Emerin is an INM protein that can bind to lamin A and has shown direct interactions with αII-spectrin in vitro. Mutations in emerin and lamina are known to cause Emery Dreifuss Muscular Dystrophy, a typical laminopathy. Our results shown that the αII spectrin also play important role in emerin localization. In our previous work, the purified emerin complex from Hela nuclear extract contains lamin A,αII spectrin and other nuclear proteins. After αII spectrin knockdown, most cells showed emerin mislocalization to cytoplasm and abnormal emerin aggregates in cytoplasm (figure to be shown in poster). With increasing time after transfection of the shRNA for knockdown, the percentage of cells with emerin mislocalization increases (figure to be shown in poster). Previous studies have reported that emerin mislocalizes to ER in lamin A deficient cells. Mice lacking the A-type lamins exhibit mislocalization of emerin as well as the appearance of muscular dystrophy. Here, we detected the emerin mislocalization by loss of αII spectrin. Whether αII spectrin plays roles in muscular dystrophy will also be interesting. Supporting the high affinity between αII spectrin and emerin, when we overexpress GFP-αIIS, the mislocalization of GFP-αIIS in cytoplasm is correlated with weak fluorescent signal of nuclear emerin as well as emerin mislocalization to cytoplasm, while the cells with pure NE localized GFP-αIIS shown normal emerin distribution. All these suggest that αII spectrin is an important binding partner of emeirn and may play roles in emerin associated disease.

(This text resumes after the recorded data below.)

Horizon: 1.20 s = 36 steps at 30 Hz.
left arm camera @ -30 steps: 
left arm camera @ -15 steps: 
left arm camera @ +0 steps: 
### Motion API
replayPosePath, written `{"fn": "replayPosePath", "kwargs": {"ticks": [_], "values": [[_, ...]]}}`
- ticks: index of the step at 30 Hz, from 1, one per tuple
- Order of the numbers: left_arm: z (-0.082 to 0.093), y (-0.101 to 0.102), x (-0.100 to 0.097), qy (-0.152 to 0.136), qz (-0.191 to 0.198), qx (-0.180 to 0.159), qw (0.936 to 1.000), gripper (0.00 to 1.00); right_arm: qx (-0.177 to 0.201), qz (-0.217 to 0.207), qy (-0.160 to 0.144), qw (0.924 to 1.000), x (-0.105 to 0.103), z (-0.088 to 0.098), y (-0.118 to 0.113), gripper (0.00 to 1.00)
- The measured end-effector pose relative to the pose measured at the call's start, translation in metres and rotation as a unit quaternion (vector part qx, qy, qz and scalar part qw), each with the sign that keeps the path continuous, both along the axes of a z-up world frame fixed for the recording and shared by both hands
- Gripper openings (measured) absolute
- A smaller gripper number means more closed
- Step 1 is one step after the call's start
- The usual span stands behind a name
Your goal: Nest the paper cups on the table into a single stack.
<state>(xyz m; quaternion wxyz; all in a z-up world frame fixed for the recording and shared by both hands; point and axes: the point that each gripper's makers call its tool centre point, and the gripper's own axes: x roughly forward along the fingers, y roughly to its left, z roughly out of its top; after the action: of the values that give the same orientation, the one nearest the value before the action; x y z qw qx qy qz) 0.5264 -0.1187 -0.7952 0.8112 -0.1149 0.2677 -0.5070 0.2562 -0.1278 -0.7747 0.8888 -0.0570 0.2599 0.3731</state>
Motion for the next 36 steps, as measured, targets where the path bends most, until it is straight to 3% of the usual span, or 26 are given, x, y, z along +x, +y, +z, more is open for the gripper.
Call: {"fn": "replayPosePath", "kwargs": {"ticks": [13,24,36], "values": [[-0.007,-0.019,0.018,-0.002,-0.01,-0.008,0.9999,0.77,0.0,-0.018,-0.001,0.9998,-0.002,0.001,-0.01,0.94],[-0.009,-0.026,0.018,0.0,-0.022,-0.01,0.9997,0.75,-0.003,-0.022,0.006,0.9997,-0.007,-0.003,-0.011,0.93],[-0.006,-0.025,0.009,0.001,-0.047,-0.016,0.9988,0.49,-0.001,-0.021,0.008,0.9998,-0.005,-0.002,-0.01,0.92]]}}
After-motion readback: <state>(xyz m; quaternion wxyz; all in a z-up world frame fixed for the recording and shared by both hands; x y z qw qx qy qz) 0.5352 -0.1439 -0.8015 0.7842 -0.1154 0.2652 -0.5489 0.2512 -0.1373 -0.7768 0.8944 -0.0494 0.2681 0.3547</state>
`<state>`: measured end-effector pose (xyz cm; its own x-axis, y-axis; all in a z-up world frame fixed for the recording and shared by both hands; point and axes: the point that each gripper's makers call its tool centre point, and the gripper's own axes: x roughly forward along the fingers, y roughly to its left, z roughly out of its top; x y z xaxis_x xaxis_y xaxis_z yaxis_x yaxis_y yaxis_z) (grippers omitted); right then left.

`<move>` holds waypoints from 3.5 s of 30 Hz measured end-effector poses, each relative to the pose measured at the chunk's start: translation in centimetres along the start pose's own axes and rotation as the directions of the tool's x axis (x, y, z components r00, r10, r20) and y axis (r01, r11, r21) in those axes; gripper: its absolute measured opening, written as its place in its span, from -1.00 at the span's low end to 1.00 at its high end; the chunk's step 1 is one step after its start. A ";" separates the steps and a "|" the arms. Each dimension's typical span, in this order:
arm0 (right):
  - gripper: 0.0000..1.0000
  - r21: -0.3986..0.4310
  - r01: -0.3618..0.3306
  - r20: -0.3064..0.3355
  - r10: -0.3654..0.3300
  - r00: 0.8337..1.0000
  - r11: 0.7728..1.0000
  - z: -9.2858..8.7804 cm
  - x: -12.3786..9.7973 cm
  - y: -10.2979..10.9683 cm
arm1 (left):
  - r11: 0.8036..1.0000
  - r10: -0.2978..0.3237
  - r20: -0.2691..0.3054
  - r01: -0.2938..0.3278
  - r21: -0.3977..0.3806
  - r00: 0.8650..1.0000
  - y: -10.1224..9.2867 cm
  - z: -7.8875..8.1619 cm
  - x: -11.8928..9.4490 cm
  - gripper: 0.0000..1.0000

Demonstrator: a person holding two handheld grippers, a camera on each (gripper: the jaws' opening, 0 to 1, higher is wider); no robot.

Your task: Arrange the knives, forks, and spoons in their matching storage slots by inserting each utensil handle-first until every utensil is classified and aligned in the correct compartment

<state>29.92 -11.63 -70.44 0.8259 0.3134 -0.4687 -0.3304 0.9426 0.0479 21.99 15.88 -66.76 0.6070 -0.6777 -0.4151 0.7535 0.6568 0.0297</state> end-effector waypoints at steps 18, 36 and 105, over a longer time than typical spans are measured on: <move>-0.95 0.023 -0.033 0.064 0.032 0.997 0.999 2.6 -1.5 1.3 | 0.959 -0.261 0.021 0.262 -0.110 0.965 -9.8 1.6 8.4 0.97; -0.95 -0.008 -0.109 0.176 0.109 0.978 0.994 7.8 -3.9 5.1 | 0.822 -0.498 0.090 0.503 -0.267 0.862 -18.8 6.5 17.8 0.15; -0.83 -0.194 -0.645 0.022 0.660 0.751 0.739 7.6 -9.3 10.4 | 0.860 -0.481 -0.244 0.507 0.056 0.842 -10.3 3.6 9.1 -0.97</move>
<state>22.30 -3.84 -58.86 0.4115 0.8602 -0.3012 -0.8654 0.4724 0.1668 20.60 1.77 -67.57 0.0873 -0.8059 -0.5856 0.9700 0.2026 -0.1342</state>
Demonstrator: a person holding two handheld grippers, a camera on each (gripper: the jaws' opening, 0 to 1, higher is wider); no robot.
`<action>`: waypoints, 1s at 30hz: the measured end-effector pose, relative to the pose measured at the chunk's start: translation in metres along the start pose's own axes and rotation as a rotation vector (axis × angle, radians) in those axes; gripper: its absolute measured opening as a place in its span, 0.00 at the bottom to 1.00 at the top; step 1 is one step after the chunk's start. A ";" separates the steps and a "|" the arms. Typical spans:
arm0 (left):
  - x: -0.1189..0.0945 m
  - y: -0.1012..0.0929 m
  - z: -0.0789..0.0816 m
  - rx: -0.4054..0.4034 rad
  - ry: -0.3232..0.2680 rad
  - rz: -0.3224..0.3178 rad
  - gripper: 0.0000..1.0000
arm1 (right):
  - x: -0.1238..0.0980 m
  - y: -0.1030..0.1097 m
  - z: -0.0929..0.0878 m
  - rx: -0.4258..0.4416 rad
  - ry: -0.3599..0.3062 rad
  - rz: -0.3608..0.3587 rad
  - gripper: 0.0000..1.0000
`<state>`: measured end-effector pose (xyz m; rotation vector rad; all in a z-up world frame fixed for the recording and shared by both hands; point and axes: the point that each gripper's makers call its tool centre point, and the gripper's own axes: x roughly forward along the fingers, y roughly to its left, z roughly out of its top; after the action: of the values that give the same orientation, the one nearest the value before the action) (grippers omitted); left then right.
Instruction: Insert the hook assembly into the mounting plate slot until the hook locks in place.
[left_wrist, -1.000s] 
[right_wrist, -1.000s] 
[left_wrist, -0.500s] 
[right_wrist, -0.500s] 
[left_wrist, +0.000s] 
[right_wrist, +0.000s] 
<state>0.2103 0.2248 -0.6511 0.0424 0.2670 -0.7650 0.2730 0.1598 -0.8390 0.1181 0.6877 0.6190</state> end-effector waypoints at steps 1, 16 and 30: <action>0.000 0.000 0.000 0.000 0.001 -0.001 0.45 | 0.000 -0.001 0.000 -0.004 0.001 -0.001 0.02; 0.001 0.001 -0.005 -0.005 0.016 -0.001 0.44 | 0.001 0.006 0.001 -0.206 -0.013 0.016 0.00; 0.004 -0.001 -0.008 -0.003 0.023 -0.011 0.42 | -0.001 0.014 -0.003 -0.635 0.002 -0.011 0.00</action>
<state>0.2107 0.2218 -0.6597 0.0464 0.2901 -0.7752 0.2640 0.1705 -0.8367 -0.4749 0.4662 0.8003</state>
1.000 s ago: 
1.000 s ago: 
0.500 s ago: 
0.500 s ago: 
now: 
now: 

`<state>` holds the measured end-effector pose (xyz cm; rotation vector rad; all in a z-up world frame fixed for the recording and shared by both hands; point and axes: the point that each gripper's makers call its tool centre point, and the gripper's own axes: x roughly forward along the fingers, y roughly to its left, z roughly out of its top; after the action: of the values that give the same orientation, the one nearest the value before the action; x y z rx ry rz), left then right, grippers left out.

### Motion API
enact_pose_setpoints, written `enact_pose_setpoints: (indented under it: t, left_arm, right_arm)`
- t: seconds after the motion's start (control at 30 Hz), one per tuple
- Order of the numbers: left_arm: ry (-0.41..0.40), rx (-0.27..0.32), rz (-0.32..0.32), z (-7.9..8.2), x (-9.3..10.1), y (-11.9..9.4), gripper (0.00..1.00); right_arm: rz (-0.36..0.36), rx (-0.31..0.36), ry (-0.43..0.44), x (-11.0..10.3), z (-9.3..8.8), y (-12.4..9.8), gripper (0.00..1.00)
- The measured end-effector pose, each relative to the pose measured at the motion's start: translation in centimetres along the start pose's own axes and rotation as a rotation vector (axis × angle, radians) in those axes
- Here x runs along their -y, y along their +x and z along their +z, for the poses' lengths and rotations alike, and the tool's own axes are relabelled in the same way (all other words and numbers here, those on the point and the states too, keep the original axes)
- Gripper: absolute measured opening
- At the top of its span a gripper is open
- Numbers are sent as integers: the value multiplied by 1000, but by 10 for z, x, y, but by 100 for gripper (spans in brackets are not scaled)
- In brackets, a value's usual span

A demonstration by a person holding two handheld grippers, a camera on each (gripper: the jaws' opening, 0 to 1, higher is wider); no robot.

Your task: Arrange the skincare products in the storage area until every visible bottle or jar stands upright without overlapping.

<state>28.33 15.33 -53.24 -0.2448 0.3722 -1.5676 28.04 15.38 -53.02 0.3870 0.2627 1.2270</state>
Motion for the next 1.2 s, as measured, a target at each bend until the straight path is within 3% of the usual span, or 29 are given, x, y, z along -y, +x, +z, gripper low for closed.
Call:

αII spectrin influence the cell mitosis

The neclear enveope disassembles and reforms during mitosis. Tracking the protein dynamics during the cell mitosis is a good way to analyze the targeting and localization of nuclear envelope protein and its influence in cell poliferation. We tracked the GFP- αIIS expression cell from prometaphase until the two daughter cells come to interphase (movie to be shown in poster). We can see that GFP-αIIS dissemble at the prometaphase, together with the nucleus condensation. The reassembly of GFP-αIIS start at the telophase and nearly all the cytoplasmic GFP-αIIS assembled at NE in the cytokinesis. Interstingly, the overexpression of this nuclear structural protein tend to influence the cell mitosis including elongate the mitosis time and generate DNA tether after cell division. Therefore, we analyze the mitosis index and the percentage of cells with multinuclei and dumbbell-shaped nuclei. The multinuclei may be caused by incomplete division of daughter cells during mitosis and the dumbbell-shaped nuclei are possible to the cells failed in chromatin condensation or division. The results reveal that the GFP- αIIS expression cells shown a slightly higher mitotic index and much higher percentage of multinuclei and dumbbell-shaped nuclei (figure to be shown in poster). The slightly higher mitotic index may be caused by the elongation of mitosis process. And the higher percentage of multinuclei and dumbbell-shaped nuclei is in agreement with the live cell imaging observation that the overexpression of GFP- αIIS will cause mitosis failure or incomplete cell division.

Conclusion

In this work, we analyzed the roles of spectrin repeats protein αII spectrin in nucleus. Our results showed the knockdown of αII spectrin by siRNA causes multiple nuclear abnormalities, including lamin A and lamin B network weakening, high percentage of cells with DNA herniation or even DNA leakage, and mislocalization of emerin. The average size of αII spectrin knocked down nuclei is 40% larger than normal nuclei, suggesting the nuclei expansion due to loss of αII spectrin. The overexpression of GFP-αII spectrin also causes emerin mislocalization especially when GFP-αII spectrin mislocalized to the cytoplasm. The overexpression of GFP-αII spectrin elongated the cell mitosis procedure and influence the cell division. All these suggest that the αII spectrin is an important structure component in nuclear envelope.